▸ **WHAT THIS TASK INVOLVES**:
Filter the data for "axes" and copy matching lines.

═════ GIVEN DATA ═════

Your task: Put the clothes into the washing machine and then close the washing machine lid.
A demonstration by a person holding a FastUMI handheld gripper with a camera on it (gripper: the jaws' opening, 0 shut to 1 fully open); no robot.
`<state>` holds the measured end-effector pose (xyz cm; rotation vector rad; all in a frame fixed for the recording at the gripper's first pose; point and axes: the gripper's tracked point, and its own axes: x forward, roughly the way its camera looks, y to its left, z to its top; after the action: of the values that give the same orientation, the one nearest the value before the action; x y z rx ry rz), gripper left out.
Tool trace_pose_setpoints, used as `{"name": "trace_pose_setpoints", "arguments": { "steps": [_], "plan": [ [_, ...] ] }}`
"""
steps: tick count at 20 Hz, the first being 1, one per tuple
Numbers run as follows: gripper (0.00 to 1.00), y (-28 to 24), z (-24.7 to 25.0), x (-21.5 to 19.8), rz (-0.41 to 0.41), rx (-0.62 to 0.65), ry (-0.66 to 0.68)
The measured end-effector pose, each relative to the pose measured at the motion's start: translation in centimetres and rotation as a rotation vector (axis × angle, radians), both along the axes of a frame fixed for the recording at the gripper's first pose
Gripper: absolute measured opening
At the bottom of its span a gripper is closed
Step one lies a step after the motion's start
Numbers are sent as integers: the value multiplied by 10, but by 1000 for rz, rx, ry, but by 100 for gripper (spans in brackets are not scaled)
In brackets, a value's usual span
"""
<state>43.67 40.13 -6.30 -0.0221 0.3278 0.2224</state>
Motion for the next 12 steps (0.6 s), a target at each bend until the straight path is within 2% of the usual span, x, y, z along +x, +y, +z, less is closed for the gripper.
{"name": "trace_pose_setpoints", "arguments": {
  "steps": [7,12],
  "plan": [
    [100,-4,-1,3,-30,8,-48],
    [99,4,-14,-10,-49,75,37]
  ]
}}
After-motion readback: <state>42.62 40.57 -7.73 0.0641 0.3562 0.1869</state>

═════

▸ **RESPONSE TO THIS EXERCISE**:
`<state>` holds the measured end-effector pose (xyz cm; rotation vector rad; all in a frame fixed for the recording at the gripper's first pose; point and axes: the gripper's tracked point, and its own axes: x forward, roughly the way its camera looks, y to its left, z to its top; after the action: of the values that give the same orientation, the one nearest the value before the action; x y z rx ry rz), gripper left out.
The measured end-effector pose, each relative to the pose measured at the motion's start: translation in centimetres and rotation as a rotation vector (axis × angle, radians), both along the axes of a frame fixed for the recording at the gripper's first pose

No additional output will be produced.